A Kinsale woman tells of the Lough Derg Purgatory in Donegal

The Kinsale [1517] account of the pilgrimage to Lough Derg is one of only four by native Irish pilgrims and the only one given by a woman (Morgan 2015, 37)

She had undertaken the pilgrimage when she was a girl, in other words anywhere between thirty and fifty years earlier, but remembered it vividly. She was there with other young people, perhaps to do pre-marital penance, though, given her somewhat blasé attitude, it was more like a teenage rite of passage. Remission of sins for those undertaking the rites was available at certain times of the year. She remembered and was able to recite the instructions and warnings that the abbot in charge had given to the pilgrims. Nevertheless they were all anxious to ‘go into the Cave, where the Glorious friend of God, St Patrick made his penance’.

As a result they had to fast on bread and water for twelve days confessing each day and on the three days before entering the cave they took communion. Finally they were led in procession by the abbot and the monks to the door of the cave which was  behind the choir, underneath the altar of the church. There they had to stay for a full twenty-four hours. The cave was two-chambered, with a stream dividing an upper front chamber from a lower, smaller one behind. (Was it an A2 class site?). She was inside with about twelve people but she thought there was room for about twenty in the cave. She had hoped to see marvellous visions but saw nothing at all. Some of her fellow pilgrims had allegedly seen ‘hideous and frightening things’, though Vital was disappointed when he heard from her that these were nightmares which they had experienced while asleep.

A Hapsburg visit to Ireland in 1518.

As a result of a storm Archduke Ferdinand, who subsequently succeeded his brother Charles as Emperor in 1558, was forced to land in Kinsale. He and his delegation spent four days in the town and its vicinity.Written in French by a royal servant called Laurent Vital. Archduke Ferdinand, the VIP visitor to Kinsale in 1518, is known to history as the Emperor Ferdinand I (1558-64), the founder of Austria, the defender of central Europe against the Turks (Morgan 2015, 13-17)

The old townsman also told Vital that not only were the country-people wild and warlike but that they were cave-dwellers who lived underground to survive the fierce winter winds. This latter may have been a case of telling the visitor what he wanted to hear as it had been one of the points that Chiericati had already related in 1517. The Burgundian Chronicler Jean Froissart, described the Irish as living ‘in holes dug under trees, or in bushes and thickets, like wild animals’.
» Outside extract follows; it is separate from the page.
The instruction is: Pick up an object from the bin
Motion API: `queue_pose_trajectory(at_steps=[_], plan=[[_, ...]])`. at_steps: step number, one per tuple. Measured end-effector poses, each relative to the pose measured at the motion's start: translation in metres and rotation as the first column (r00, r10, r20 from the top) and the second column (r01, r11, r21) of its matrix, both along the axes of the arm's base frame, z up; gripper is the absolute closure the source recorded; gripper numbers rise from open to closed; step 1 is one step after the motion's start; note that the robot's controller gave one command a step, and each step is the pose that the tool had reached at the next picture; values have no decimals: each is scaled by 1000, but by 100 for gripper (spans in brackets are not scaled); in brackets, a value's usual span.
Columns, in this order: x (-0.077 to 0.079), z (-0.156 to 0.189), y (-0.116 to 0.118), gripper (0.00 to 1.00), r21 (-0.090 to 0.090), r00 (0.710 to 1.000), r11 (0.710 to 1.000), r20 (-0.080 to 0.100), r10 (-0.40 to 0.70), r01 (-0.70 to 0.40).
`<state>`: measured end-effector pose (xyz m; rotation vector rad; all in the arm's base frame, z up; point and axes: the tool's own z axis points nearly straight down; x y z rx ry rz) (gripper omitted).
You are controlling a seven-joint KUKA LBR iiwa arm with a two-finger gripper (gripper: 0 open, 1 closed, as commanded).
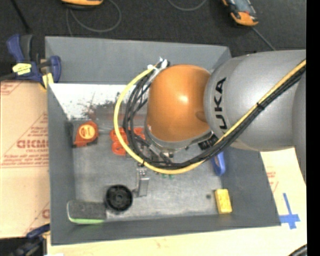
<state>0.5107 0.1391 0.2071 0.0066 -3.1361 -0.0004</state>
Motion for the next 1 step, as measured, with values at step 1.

The majority of the Irish population did live in primitive conditions but mostly in wattle huts and shelters. This may have been a reference to ancient souterrains. However, there is only one example of possible underground habitation in Munster at Dunisky near Macroom and that was most likely an emergency refuge from raiding in wartime, which was more normally used for storage. Also sounding very much like the famous state of Ireland tract of 1515, the Kinsale man complained that there was no justice in his part of Ireland except what could be had by main force as the competing local lords pillaged each other at will violent raids the wild Irish were wont to undertake against the town of Kinsale were now a thing of the past (ibid 27).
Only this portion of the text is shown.